10. Extracellular polymeric substances (EPS)
• EPS are a combination of biological polymers, producing mechanical stability and scaffolds that
benefit biofilm cells, including synergistic micro consortia establishment, water retention, and
enhancement of nutrient absorption, protection against antimicrobials, viruses, and disinfectants.
• A variety of biopolymers such as proteins, polysaccharides, and nucleic acids can affect these
functions. The origination of these biopolymers is different community members and
specific organisms that can produce them in particular times or conditions.
• Biofilm formation, persistence, and physiochemical behaviour in clinical, industrial,
and environmental conditions depend on EPS.

11. Nanocellulosic
structures in
biofilms
• One of the extracellular polymeric substances is
bacterial cellulose (BC) which has high water
retention and superior mechanical strength to other
natural hydrogels.
• BC can be used as an implant with no fibrotic tissue
formation due to its biocompatibility. This kind of
biocompatibility lets these nano cellulosic structures
used for artificial skin products, wound dressing,
surface patterned implants, and blood vessels.
• These nano cellulosic structures also can be used
as bio nanocomposites as they are the most
renewable polymers in the world.

12. Biofilm
applications
that benefit
the
environment
and humans
• The technology of cleaning the environmental
pollutants up using microorganisms is called
bioremediation.

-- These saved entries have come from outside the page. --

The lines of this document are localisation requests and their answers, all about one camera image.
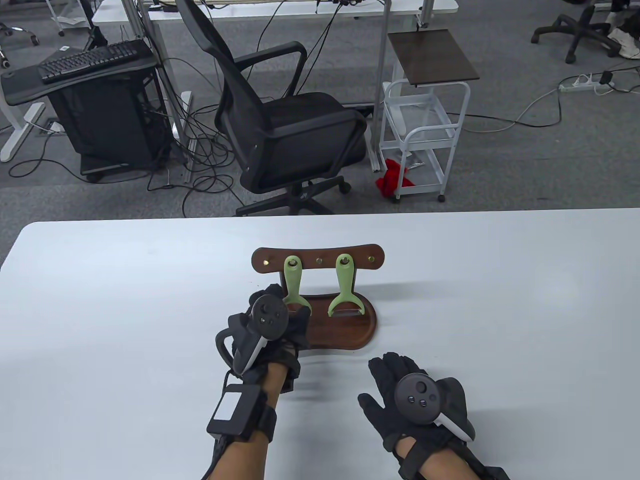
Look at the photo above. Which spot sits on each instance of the grey keyboard tray desk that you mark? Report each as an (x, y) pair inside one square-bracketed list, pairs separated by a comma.
[(30, 85)]

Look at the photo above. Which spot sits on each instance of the person's right forearm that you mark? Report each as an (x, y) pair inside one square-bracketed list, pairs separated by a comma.
[(450, 462)]

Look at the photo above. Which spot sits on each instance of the person's left forearm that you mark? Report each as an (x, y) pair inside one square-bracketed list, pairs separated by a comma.
[(250, 450)]

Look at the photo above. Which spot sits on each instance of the black mesh office chair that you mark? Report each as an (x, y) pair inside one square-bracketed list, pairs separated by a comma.
[(295, 135)]

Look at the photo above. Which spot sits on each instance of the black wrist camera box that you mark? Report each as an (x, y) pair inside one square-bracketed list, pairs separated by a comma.
[(234, 409)]

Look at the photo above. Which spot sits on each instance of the person's left hand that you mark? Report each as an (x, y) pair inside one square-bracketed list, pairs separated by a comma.
[(292, 345)]

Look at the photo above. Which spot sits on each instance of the black controller on right glove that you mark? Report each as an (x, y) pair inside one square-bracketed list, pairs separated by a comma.
[(419, 397)]

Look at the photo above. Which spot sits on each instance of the black controller on glove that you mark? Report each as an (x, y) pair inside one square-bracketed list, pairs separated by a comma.
[(267, 317), (419, 397)]

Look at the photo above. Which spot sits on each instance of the person's left fingers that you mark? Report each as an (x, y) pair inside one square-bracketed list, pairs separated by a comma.
[(300, 322)]

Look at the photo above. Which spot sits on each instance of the black keyboard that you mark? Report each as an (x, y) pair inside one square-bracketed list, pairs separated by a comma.
[(90, 60)]

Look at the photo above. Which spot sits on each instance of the black office chair base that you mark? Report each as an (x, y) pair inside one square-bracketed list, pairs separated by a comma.
[(575, 30)]

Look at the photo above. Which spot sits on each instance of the brown wooden board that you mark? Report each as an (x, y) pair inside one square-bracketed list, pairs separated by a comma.
[(432, 55)]

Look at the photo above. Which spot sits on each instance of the red cloth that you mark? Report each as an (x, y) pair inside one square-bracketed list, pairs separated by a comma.
[(392, 177)]

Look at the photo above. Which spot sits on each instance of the black controller on left glove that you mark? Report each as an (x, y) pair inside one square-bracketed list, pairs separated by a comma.
[(267, 317)]

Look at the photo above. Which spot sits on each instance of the green peeler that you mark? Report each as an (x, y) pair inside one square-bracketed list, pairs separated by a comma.
[(344, 285), (292, 280)]

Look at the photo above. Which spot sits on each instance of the person's right hand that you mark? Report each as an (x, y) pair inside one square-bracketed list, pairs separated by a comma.
[(387, 420)]

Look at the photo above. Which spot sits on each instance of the black computer tower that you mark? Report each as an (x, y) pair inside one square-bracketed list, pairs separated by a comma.
[(110, 125)]

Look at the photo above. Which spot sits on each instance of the brown wooden hook stand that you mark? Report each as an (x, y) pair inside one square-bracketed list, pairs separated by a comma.
[(345, 330)]

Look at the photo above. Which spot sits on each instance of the person's right thumb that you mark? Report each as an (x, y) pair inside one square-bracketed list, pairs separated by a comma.
[(370, 406)]

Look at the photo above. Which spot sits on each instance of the white rolling cart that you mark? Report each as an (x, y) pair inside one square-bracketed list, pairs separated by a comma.
[(425, 125)]

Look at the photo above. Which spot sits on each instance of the white power strip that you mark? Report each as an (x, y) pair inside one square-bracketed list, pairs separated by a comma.
[(580, 86)]

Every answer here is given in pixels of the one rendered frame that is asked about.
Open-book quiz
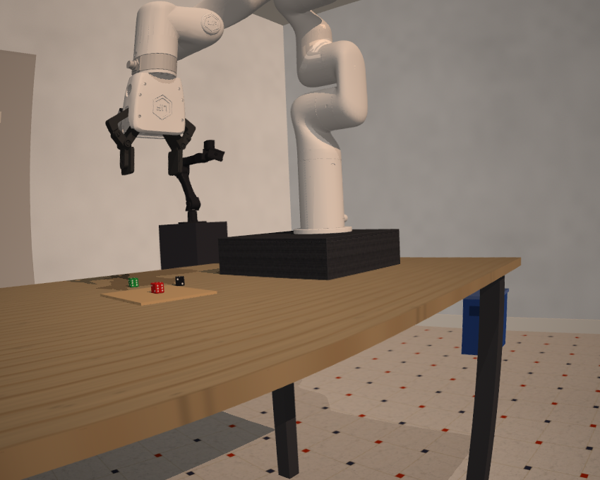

It is better to manipulate
biological processes to treat toxic effluents
because they benefit economically. Using biofilm
for bioremediation is safer and more proficient
than planktonic microorganisms because of their
better chance of survival and adaptation via their
matrix.
• Among all of the organisms existing in the
environment, the one which secrets polymers
and forms biofilms on the surface of hydrocarbons
is suitable for treating recalcitrant or slow-
degrading compounds since they have high
microbial biomass and also they can immobilize
compounds via bioaccumulation, biosorption, and
biomineralization.

13. Medical
applications
of biofilms
• Preparation of cellulosic biofilm using
Acetobacter xylinum can be used as a temporary skin
substitute, for example, skin grafts, in human second-
and third-degree skin burns, infectious thermolysis, face
peeling, tattoo abrasions, trophic venous and chronic
ulcers, and Hansenian legs.
• The tubular BNC hydrogels can be substituted as blood
vessels in regenerative medicine instead of vessels that
have been removed from the legs or the chest for the
bypass.
• These tubular BNCs can also replace bile ducts, ureter,
and oesophagus in conditions like cancer and complex
surgical interventions on these organs because they can
act as free cells. Still, in vivo, they can act as cell
colonies temporary implants.

14. Conclusion
• Biofilm is a manner of life in microorganisms, protects them from environmental
threats such as amoeba that exists in lakes and streams and phagocytosis in animal
systems. Extracellular substances are parts of biofilm and play a vital role in the
biofilm attached to the surfaces.
• Biofilm forming lets the microorganisms access high sources of nutrients, promote
their genetic exchange, and have high-level protection against the host’s immune
system. Because of this reason, there is a need for more concentration of sterilants
and antibiotics to eradicate the biofilm. The development of biofilms consists of
four steps, including initiation, maturation, maintenance, and dissolution using
intercellular signalling.
• Several factors affect the biofilm structure, for example, surface and interface
properties, nutrient enrichment, the composition of the microbial community, and
hydrodynamics. Some biofilms consist of bacterial nanocellulose that can retain
moisture, trap the produced carbon dioxide, provide floating bacteria, protect
against UV and severe chemical environments.
• Also, the extracellular polymeric substances may consist of celluloses that have
high water retention and high mechanical strength. These celluloses
are biocompatible and let used for artificial skin products, wound dressing, surface
patterned implants and blood vessels.